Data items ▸

⟨

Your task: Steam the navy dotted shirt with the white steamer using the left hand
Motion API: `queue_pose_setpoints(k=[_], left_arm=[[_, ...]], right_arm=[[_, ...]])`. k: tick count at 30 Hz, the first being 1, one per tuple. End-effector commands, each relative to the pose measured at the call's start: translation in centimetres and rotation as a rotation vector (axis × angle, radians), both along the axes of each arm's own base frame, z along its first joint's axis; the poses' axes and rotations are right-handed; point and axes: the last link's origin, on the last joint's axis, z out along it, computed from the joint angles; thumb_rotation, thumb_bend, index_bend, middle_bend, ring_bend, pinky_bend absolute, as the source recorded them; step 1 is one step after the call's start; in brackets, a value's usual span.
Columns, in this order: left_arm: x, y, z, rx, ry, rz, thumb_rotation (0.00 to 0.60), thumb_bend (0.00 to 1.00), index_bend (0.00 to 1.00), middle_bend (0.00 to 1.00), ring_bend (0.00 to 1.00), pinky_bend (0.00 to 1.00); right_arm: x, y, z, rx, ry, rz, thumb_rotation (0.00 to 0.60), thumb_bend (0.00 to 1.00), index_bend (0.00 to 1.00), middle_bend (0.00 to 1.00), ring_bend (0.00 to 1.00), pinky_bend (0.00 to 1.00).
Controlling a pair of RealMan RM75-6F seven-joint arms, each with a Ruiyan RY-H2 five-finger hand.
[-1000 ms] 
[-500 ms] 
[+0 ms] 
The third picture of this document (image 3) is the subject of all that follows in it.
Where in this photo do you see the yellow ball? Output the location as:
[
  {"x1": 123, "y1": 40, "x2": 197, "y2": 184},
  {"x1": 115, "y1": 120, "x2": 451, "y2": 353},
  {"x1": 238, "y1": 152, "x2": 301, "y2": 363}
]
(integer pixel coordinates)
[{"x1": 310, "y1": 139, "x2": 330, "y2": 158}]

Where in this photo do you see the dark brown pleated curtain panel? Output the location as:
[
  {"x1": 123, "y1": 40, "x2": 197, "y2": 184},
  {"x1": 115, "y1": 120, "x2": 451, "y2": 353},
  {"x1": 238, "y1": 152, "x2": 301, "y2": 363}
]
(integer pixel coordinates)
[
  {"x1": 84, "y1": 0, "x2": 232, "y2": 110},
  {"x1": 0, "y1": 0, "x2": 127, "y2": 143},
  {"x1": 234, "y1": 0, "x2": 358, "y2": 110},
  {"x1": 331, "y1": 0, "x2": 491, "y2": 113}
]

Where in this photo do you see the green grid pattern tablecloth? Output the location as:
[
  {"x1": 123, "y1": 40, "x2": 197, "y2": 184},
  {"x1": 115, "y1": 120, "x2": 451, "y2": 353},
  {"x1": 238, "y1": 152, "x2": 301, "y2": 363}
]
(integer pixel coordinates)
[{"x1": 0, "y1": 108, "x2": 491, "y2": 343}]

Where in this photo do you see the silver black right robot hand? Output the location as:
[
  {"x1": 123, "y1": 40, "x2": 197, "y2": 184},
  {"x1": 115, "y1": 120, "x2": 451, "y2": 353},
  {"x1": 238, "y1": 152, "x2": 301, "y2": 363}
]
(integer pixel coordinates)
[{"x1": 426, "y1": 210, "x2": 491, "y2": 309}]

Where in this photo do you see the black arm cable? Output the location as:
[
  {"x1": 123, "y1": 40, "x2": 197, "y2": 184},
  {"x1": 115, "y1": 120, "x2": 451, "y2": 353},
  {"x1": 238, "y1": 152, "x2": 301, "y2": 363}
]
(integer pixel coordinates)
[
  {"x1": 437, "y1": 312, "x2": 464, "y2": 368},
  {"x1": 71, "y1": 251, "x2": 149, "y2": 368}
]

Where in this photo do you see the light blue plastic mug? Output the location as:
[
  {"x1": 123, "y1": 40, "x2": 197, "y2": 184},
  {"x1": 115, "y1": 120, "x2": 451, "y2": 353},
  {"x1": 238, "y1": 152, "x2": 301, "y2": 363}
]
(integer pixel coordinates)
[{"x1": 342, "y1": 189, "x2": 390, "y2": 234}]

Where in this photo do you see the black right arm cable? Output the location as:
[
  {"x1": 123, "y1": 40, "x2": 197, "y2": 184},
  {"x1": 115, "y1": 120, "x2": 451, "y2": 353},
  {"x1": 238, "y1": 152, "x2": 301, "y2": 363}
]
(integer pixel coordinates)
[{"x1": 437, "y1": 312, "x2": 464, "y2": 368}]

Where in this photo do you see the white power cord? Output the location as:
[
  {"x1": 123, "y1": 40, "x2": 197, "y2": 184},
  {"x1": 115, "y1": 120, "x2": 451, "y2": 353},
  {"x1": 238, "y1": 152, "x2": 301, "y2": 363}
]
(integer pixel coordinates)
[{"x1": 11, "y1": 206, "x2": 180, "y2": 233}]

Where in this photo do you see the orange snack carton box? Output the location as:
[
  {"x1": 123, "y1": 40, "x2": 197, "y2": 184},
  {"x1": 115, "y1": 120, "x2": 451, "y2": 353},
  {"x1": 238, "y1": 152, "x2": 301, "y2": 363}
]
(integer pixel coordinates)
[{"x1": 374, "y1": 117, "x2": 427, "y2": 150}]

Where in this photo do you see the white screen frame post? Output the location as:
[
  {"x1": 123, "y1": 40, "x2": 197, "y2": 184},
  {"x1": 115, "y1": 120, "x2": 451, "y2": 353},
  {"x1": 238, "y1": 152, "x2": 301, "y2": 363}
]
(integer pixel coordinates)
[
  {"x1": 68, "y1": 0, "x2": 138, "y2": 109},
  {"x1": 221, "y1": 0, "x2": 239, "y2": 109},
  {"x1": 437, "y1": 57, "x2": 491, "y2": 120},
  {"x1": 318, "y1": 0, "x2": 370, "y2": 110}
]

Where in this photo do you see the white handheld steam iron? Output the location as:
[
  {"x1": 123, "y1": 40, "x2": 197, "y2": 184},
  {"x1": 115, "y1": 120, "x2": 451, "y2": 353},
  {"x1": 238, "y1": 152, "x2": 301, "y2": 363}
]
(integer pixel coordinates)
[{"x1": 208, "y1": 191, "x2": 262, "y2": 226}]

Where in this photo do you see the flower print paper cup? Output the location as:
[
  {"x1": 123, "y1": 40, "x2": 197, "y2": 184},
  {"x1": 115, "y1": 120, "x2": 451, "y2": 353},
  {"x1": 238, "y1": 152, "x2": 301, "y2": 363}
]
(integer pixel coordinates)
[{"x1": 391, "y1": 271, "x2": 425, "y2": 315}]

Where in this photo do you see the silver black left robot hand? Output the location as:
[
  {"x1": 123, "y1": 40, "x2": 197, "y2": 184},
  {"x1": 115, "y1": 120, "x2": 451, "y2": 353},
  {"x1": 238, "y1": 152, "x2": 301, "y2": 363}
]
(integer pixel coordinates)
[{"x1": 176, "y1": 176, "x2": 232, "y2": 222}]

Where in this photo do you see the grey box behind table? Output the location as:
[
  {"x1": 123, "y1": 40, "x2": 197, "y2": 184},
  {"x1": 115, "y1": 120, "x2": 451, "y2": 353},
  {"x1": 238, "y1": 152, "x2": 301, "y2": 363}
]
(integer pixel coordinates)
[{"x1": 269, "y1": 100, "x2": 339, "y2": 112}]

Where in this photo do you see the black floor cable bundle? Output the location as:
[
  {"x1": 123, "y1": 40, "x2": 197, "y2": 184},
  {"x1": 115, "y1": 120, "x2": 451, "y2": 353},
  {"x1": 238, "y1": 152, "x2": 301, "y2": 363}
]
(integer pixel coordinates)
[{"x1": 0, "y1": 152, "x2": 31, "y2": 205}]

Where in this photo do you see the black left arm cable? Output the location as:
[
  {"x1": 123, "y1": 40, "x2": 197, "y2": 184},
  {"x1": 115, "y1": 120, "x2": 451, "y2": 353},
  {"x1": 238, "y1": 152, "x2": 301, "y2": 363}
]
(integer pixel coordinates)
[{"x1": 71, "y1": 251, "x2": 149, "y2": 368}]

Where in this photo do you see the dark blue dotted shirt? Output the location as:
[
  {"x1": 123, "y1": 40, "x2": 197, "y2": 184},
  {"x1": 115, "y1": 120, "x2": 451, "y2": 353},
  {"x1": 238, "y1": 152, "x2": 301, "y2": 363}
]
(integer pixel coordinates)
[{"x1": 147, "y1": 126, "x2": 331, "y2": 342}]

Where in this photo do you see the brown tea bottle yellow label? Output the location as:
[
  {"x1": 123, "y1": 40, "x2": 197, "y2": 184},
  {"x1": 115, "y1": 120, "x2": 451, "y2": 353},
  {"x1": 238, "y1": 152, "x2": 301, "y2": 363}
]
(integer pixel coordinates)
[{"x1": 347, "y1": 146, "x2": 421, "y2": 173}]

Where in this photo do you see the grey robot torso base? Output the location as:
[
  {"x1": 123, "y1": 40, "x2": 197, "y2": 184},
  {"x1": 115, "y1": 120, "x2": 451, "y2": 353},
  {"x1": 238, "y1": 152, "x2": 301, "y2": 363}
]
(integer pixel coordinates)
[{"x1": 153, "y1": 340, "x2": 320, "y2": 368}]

⟩

From the entries above, list each line with "shirt" in it.

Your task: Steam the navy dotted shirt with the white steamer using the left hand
Where in this photo do you see the dark blue dotted shirt? Output the location as:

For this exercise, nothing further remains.